The Kony 2012 is already a contender for viral video of the year and a marketing success story. But it is selling a message of justice, says John Lai.
Invercargill Mayor Tim Shadbolt thinks social media is a fad. He said so in a recent Stuff article. I didn’t pay much attention to it because there was hardly any context and his only evidence was to compare social media to the hula hoop.
The reason why I mention this is because of a video entitled Kony 2012. The viral success of the campaign video about the leader of Uganda’s rebel Lord’s Resistance Army (LRA), Joseph Kony, shows us how social media has the ability to unite millions of people on the Internet.
Since its impact on the Arab Spring, social media has played a major role in overthrowing governments in Egypt, Libya and Tunisia and also driven the Occupy movement. These are the events that shape our understanding of social media being more than about what the kids are doing and what information marketers are shoving down our throats. We now know it has become a tool that can bring society together for a cause. In other words, social media is helping to define our global village.
I was a few minutes into the Kony video when it gets to the point – a campaign to stop Joseph Kony and his rebel group who have been terrorising the people of several east African countries, as well as those in northern Uganda. Kony and his army have been indicted for war crimes by the International Criminal Court but have evaded capture since 2005. Under Kony‘s 26 years of leadership, the LRA has gained a reputation for brutality, mutilation, mass rape and the abduction of over 66,000 children who have been forced into sexual slavery, as well as to work as porters and child fighters.

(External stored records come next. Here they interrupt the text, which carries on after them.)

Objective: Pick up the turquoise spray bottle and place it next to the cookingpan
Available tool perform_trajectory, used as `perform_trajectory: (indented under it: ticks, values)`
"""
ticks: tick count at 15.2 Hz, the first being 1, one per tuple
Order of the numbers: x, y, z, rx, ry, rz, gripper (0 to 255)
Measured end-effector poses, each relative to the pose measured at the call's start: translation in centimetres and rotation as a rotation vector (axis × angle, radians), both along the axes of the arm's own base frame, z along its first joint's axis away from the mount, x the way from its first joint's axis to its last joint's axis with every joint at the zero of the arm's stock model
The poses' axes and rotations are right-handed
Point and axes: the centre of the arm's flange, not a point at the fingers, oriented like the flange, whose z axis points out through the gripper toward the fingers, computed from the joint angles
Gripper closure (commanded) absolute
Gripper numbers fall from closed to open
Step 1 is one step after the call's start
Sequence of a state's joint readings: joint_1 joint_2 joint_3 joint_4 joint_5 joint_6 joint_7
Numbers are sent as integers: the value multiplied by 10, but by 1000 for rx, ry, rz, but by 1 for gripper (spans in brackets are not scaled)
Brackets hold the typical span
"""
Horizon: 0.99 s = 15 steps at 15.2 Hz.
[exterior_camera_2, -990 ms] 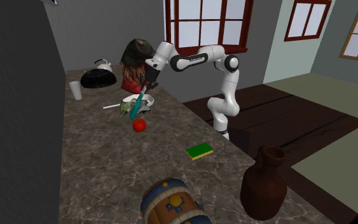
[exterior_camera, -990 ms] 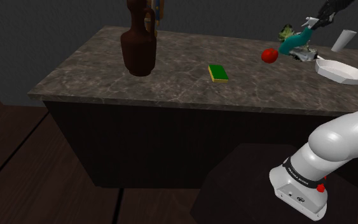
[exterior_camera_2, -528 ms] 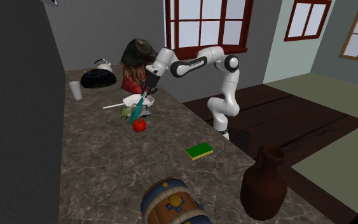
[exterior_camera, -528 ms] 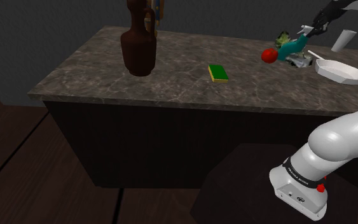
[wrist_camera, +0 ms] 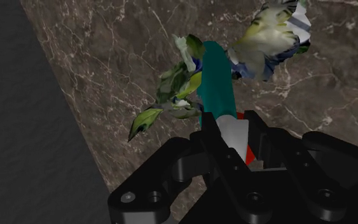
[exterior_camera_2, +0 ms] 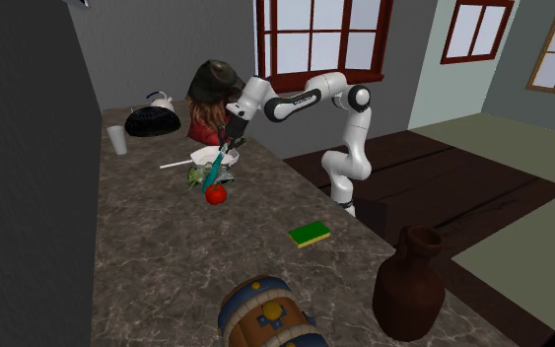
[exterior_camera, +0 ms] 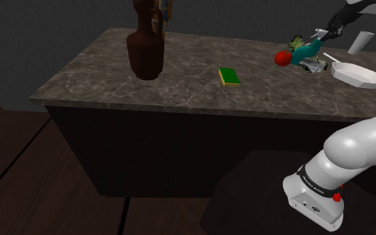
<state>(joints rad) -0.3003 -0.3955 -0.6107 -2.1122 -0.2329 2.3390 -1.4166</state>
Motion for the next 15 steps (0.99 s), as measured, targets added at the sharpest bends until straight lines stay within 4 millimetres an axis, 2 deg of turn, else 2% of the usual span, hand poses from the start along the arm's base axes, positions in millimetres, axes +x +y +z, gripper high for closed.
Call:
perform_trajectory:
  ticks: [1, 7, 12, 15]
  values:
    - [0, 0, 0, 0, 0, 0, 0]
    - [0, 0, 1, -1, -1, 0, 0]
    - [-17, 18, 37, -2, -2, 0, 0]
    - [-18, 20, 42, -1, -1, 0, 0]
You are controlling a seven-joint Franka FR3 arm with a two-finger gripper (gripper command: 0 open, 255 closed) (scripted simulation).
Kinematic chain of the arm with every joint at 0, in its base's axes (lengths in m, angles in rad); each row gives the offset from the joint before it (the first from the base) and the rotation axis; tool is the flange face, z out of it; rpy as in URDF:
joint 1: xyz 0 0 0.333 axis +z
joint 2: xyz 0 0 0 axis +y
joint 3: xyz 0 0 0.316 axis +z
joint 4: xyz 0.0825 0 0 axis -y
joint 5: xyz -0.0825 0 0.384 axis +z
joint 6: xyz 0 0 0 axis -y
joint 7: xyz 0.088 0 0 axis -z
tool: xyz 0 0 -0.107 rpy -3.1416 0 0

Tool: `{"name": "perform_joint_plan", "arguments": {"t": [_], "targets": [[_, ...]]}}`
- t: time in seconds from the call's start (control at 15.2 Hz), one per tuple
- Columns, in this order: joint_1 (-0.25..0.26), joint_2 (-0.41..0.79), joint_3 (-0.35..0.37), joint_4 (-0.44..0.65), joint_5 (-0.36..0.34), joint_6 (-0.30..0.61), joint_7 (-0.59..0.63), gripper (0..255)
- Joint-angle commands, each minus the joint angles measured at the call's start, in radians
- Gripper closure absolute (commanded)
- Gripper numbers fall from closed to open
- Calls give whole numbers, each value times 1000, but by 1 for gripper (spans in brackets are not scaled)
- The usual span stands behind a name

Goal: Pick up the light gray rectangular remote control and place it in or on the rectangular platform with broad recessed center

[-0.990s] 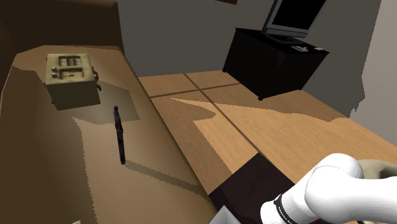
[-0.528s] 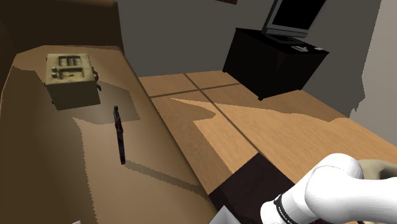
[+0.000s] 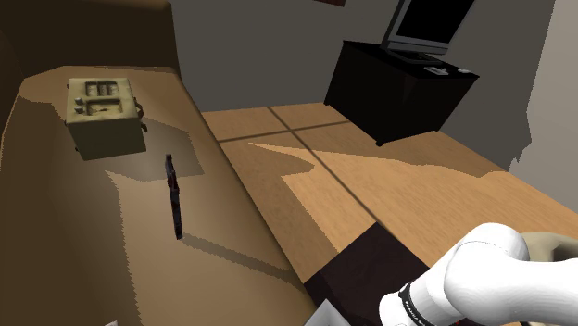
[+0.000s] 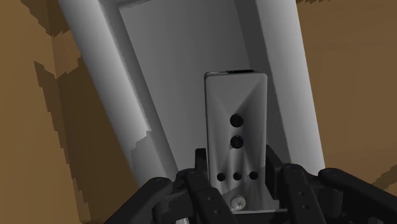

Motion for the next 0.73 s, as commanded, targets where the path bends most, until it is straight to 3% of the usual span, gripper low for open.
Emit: {"name": "perform_joint_plan", "arguments": {"t": [0.0,0.13,0.2,0.53,0.66], "targets": [[0,0,0,0,0,0,0,255],[0,0,0,0,0,0,0,255],[0,0,0,0,0,0,0,0],[0,0,0,0,0,0,0,0],[-1,9,-39,51,-30,-53,12,0]]}}
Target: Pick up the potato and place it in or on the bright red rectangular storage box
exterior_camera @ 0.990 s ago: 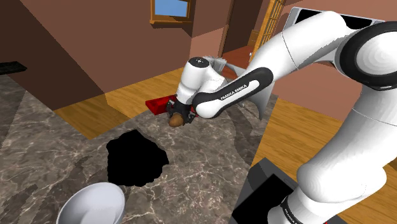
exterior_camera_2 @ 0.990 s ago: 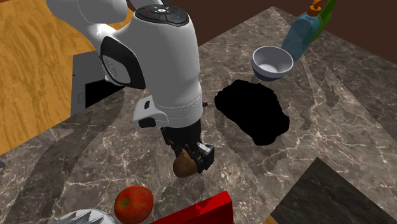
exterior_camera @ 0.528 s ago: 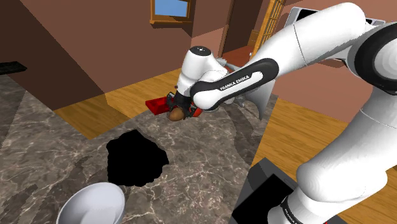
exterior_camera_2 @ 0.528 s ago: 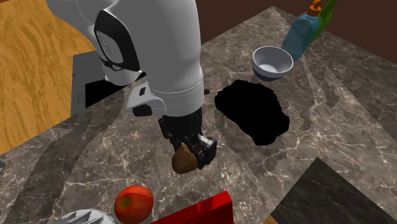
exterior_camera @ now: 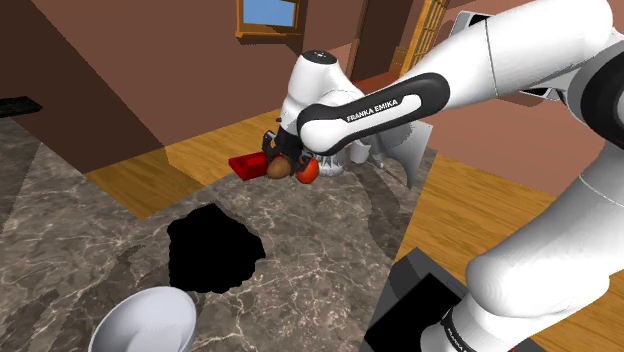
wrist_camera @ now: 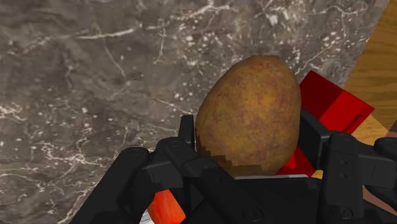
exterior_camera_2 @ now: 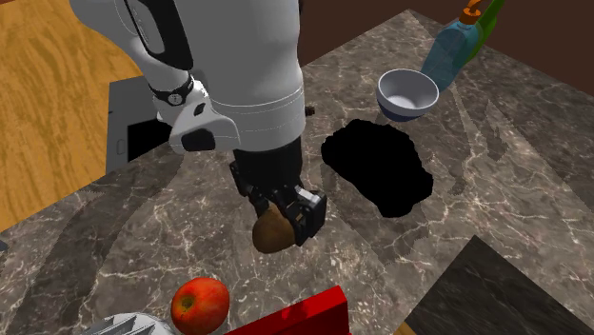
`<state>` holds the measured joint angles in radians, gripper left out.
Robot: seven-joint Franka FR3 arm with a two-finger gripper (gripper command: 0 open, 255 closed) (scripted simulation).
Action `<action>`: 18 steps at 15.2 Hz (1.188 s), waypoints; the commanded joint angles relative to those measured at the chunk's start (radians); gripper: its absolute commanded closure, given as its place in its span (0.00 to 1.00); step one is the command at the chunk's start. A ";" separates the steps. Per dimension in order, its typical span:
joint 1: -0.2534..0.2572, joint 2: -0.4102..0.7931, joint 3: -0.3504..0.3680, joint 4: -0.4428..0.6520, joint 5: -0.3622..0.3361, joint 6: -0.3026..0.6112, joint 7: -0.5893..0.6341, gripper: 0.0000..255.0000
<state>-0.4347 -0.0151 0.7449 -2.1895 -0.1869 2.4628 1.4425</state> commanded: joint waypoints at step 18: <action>-0.005 0.136 -0.014 0.319 -0.067 -0.218 -0.035 1.00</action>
<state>-0.4417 0.0761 0.7338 -1.9177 -0.2173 2.2597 1.3982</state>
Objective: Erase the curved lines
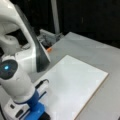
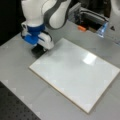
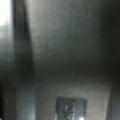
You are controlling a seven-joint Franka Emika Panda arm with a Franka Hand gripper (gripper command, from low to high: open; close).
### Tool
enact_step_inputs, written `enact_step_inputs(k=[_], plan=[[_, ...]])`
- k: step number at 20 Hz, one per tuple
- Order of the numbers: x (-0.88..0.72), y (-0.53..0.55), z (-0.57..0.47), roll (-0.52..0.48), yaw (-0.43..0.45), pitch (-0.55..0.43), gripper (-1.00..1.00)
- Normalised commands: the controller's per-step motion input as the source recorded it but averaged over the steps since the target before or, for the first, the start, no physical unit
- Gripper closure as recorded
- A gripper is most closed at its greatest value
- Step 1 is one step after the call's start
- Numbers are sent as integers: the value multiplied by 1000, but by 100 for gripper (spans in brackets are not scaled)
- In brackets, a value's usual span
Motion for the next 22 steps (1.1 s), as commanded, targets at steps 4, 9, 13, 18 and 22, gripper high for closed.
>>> enact_step_inputs(k=[4,9,13,18,22], plan=[[58,8,-41,63,-118,-32,100],[-6,3,-28,61,-136,-36,100],[-6,0,-37,81,-120,-44,100],[-6,5,-68,97,-114,-38,100],[-30,20,-81,98,-124,-53,100]])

The humanitarian group, Invisible Children, are the ones behind the video and its mission is to “make Joseph Kony famous, not to celebrate him, but to raise support for his arrest and set a precedent for international justice”. But in the past 24 hours, Invisible Children has come under fire for its past dealings. If we are to strip away the organisation that is behind this movement, we are left with the fact that Joseph Kony is a far bigger cause to rally against, bigger than any single organisation. This cleverly designed viral campaign embraces the power of sharing to try and bring Kony to justice by causing enough noise to force policy makers in the United States to act.
Even though the Arab Spring and the Kony project are two different examples, they both work to raise important issues and mobilise people to become part of a force for change. As a society, we now take social media for granted for its power to bring the world together. While one should not assume that all messages will get this sort of attention, don’t waste the opportunity to use social media to promote your cause, if you have one. Then let the users decide if they want to support you.
Mr Shadbolt, if you ever read this article, believe me. Social media has allowed people to be their own change agent and you are wrong about it being a fad. It has become so integrated into so many of our lives that it has become second nature – something that happens when the fad evolves into something much more important.